The “Good War”, WWII? On the whole I would still say, yes, it
was. But. The Korean War of the early 1950s? Doesn’t the
difference today between North and South Korea speak for
itself? The Vietnam War? No, no, no! I was lucky to escape
going to that one. 55,000 of my contemporary Americans were not
so lucky, and how many? A million Vietnamese—most of them
civilians. Looking back from here, the story of 0ur global world
since 1945 is one of war here, war there – in some regions (the
Middle East) practically all the time, in others more sporadically,
with the nuclear threat (a direct heritage of WWII) a looming
existential threat, and the one region where international balance of
power and diplomacy seemed during most of my lifetime to have
made the threat of war a thing of the past (Europe), we now have
an aggressive Russia attacking Ukraine. What???
OK, back in once-upon-a-time India the conches blow (verses
18-19). Arjuna takes up his bow (v 20), orders his charioteer
Krishna to stop the chariot right between the two armies. Arjuna,
the tried-and-true, confident, Certified Hero of Heroic Age
Times. What does he behold? what are we, through his eyes,
invited to see?
Scott: What a fabulous opening conch blast, Bailey! Away we go.

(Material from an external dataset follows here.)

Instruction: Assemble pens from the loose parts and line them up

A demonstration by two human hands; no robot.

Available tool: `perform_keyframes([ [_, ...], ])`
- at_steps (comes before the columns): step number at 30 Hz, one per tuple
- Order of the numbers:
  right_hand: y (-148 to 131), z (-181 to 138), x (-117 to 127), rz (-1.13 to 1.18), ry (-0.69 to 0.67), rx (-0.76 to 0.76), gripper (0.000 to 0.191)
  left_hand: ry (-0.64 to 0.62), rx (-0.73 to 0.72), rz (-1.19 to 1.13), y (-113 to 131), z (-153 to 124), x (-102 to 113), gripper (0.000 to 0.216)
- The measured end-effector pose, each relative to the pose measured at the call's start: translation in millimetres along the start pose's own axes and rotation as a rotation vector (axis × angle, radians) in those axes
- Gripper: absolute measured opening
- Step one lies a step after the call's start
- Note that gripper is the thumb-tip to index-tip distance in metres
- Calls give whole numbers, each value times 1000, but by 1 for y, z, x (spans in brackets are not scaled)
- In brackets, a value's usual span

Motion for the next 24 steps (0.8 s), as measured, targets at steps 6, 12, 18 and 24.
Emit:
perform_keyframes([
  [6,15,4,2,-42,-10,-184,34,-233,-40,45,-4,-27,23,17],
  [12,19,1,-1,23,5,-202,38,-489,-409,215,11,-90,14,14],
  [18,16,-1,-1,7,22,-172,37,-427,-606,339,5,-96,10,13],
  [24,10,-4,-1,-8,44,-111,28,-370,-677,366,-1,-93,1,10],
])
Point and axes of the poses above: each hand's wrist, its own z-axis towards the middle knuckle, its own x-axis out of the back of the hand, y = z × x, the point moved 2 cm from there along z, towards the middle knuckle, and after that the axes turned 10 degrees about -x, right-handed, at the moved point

Isn’t it astonishing how our species is unable to resist making
war? And now it only a takes a few people and AI to blow up the
whole world? It turns out our confidence in the blessings of human
evolution was premature….
I think you’ll be interested in Nataraja Guru’s take on verse
10, which I’ve added under R’s response. Are you reading Nataraja
Guru’s commentary? I can’t remember. Anyway, that’s a good
one. Once you know about the dialectic thread, it’s impossible to
read the Gita without seeing it everywhere.